Dimensions and Aspects
- Technical/Functional (Line) Expertise
- Leadership
- Interaction
- Innovation
Education, Behavioural Competencies and Skills
- Mandatory: strong CMC background with deep understanding of end-to-end lifecycle considerations from development through manufacturing, quality, and regulatory.
- Mandatory: demonstrated expertise in applying AI/ML, computational, modeling, simulation, and/or in silico approaches to scientific, technical, or CMC-relevant problems.
- Mandatory: demonstrated ability to identify, shape, and translate data/digital or AI/ML opportunities into practical solutions with measurable business and scientific value.
- Mandatory: proven ability to represent an organization effectively in external collaborations, alliance governance, and/or joint steering committee environments.
- Mandatory: strong ability to bridge technical and scientific communities, including CMC experts, data scientists, digital teams, and external collaborators.
- Strong computational literacy and fluency with current AI/ML concepts, methods, and emerging technology trends, including ability to assess applicability and limitations in regulated environments.

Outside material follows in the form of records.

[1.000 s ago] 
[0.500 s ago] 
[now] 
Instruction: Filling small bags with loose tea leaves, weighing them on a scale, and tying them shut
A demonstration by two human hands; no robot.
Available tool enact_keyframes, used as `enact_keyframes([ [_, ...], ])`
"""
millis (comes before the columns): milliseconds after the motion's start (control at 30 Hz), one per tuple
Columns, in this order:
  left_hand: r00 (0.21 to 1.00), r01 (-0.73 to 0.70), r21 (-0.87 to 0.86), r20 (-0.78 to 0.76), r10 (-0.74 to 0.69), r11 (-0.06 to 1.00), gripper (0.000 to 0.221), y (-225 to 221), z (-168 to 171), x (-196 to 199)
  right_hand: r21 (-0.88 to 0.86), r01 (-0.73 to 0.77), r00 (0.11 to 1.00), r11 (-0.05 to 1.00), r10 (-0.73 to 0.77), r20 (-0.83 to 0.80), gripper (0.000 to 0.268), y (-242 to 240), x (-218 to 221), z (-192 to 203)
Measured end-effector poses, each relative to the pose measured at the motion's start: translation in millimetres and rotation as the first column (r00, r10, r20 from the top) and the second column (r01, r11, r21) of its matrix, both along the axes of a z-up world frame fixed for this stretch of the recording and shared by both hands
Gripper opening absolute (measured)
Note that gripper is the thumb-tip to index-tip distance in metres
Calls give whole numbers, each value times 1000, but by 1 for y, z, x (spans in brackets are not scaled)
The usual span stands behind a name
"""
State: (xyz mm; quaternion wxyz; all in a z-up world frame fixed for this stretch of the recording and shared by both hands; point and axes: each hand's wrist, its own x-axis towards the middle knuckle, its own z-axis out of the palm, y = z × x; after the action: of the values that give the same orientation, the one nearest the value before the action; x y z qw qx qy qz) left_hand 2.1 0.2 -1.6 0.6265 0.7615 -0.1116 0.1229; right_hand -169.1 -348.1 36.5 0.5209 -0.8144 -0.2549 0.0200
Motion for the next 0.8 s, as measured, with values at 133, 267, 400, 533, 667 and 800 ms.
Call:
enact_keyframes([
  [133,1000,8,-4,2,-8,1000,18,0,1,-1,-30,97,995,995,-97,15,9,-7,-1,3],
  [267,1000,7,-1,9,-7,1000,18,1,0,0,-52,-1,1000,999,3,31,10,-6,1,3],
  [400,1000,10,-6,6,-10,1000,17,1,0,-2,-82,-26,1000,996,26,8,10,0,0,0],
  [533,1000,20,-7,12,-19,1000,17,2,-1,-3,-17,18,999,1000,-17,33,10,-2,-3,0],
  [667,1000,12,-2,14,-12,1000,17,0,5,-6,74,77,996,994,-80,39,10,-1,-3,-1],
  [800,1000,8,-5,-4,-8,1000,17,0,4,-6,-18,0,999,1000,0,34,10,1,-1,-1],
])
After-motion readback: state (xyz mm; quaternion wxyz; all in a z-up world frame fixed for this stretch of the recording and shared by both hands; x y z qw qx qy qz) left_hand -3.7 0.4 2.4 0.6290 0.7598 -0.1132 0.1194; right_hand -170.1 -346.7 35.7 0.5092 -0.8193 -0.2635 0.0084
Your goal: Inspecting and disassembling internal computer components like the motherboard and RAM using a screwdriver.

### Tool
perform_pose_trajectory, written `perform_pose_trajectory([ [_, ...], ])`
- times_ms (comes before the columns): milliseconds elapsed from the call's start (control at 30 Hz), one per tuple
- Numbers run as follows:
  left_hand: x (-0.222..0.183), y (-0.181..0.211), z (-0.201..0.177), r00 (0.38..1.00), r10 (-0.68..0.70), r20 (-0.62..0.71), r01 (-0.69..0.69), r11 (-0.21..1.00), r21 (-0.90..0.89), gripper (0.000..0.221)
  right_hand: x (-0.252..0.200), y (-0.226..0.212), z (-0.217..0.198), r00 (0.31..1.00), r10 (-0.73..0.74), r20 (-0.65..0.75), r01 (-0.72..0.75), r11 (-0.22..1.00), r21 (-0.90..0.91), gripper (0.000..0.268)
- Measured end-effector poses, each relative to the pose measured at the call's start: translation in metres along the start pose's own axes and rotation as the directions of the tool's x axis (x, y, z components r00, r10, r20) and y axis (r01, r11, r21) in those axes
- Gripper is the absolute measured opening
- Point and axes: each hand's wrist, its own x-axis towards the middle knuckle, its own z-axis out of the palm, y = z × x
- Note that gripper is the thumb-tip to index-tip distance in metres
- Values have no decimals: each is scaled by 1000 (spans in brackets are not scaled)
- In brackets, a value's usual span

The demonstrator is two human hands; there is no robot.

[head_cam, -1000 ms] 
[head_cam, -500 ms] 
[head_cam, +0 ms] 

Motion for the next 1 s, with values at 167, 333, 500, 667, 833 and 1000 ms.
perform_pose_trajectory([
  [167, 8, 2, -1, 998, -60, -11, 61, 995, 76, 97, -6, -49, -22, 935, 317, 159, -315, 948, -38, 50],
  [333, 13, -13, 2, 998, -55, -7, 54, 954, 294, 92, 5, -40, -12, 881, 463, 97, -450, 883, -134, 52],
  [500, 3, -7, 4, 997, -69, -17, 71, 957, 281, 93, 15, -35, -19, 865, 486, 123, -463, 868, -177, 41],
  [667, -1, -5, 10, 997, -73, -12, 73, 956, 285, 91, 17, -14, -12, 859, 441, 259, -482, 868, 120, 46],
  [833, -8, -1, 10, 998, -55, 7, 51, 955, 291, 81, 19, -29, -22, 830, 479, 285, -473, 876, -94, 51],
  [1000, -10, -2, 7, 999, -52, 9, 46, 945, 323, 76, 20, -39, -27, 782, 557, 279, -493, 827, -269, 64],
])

- Demonstrated senior leadership experience in complex matrix organizations with strong stakeholder management, prioritization, and influence skills.
- Proven ability to build and sustain external partnership networks across industry, academia, and technology ecosystems.
- Strong business case framing and decision-making skills across value, risk, feasibility, compliance, readiness, and long-term scalability.
- Demonstrated change leadership and experience supporting adoption of new capabilities, tools, and ways of working at scale.